Dogma return with new carnal ballad ‘Be Free’
The heavy metal nuns release their second single of 2025, offering a glimpse into another side of the sexually liberated glam rockers.
If you’re unfamiliar with Dogma, they’re basically the bastard antichrist love child of metal favourites Powerwolf and Ghost. They’re often compared to the latter, particularly, due to Dogma’s religious themes in their music, as well as their appearance; full white face paint and ‘seductive nun’ regalia.
There’s actually some confusion about who exactly Dogma are (another trait they share with Ghost who, for much of their history, were anonymous). According to one very well-researched Reddit post, Dogma have had numerous line-up changes over the years, with more than one vocalist taking on the mantle of the group’s frontwoman, ‘Lilith’. Personnel differs from promotional picture to picture, and some have accused the group of being more a record label’s calculated brainchild than a group of like-minded, lifelong friends.
Regardless, Dogma has gained a bigger and bigger following over the years. In 2023, they released their self-titled debut, and a year later put out a metal cover of Madonna’s Like A Prayer. Now their latest offering, Be Free, is here, and it promises something a little different from the group’s norm.
Where their first record was full of poppy, glam-inspired riffs, explosive choruses and power metal melodies, Be Free is a softer ballad, building into a climactic ending while the song’s narrator describes, essentially, a wet dream. In that regard, the content is more akin to Dogma’s signature sound, which often deals with carnal lust and sexual freedom. “Went down with my hands / And touched my sinful zone” — the chorus of Be Free indeed resembles the same group who, on their only full-length release thus far, introduced us to hair metal anthems Forbidden Zone, Carnal Liberation and My First Peak.

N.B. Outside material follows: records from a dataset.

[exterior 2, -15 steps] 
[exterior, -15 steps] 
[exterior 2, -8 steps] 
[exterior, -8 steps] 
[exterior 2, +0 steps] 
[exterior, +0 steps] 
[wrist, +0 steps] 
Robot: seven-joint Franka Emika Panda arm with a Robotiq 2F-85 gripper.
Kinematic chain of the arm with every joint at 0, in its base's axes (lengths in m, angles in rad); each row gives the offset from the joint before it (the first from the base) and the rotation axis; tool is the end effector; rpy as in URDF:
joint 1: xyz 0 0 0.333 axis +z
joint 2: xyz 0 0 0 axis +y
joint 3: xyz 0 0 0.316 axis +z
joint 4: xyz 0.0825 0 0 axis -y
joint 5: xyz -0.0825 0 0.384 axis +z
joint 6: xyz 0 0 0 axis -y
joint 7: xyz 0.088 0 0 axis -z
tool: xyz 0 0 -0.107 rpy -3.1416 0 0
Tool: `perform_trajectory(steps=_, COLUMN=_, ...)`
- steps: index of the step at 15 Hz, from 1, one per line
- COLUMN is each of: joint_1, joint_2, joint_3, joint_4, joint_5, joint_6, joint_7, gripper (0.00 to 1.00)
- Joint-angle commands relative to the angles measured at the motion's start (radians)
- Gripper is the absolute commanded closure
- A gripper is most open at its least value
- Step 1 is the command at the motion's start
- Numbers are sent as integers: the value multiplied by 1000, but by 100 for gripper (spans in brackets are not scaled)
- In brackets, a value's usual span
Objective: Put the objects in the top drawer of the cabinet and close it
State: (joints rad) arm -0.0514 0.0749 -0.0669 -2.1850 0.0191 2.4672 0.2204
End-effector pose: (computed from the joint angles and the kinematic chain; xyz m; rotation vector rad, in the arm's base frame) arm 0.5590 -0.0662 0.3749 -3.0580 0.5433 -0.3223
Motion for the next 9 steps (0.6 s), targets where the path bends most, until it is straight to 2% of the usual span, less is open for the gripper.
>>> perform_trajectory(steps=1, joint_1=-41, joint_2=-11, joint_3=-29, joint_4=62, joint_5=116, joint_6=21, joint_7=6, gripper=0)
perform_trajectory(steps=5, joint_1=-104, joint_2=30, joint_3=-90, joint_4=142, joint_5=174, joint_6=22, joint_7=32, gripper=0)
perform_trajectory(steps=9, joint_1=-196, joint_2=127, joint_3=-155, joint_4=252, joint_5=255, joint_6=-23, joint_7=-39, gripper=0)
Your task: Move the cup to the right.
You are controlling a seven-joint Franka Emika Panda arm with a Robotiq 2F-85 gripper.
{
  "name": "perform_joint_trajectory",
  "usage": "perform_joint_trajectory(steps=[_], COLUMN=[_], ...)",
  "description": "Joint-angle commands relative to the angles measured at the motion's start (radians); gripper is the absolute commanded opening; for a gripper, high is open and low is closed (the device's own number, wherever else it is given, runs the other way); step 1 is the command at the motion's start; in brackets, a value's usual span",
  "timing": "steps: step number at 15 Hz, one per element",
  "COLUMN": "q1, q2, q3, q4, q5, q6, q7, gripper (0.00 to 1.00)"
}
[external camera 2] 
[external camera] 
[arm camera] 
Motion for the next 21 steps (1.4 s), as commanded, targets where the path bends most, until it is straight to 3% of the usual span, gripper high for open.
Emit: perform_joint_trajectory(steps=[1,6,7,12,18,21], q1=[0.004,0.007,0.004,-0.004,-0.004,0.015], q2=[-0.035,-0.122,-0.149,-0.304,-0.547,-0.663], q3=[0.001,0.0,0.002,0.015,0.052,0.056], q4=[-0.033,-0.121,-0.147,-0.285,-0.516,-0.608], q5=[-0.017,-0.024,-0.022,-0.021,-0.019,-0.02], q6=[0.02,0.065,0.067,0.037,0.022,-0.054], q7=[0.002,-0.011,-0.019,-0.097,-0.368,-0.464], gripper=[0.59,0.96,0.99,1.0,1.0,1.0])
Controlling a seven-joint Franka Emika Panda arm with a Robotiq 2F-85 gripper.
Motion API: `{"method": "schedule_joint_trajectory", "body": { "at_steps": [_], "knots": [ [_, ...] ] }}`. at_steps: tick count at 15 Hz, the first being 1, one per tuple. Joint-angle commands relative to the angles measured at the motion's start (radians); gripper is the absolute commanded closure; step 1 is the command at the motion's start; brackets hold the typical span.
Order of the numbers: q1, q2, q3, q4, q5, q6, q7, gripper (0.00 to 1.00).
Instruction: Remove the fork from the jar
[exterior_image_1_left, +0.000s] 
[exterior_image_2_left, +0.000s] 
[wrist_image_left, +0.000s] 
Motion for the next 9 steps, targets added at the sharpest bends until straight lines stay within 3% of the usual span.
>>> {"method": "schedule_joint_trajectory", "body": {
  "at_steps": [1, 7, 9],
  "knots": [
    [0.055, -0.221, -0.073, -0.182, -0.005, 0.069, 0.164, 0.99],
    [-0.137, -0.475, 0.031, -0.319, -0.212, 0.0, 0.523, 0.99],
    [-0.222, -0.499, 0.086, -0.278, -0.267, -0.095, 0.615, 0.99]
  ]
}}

Be Free, while an improvement on the group’s previous single, Banned, doesn’t share quite the same immediate, delectable hook as their other work, but it does allow the ladies in white face paint the chance to flex their artistic wings, and deliver a track closer to a biblical sermon than a shimmering orgy for the senses. Perhaps this is a new era for Dogma and, if the oft-compared-to Ghost are anything to go by, that can’t be a bad thing.
Be Free is out now via MNRK Records.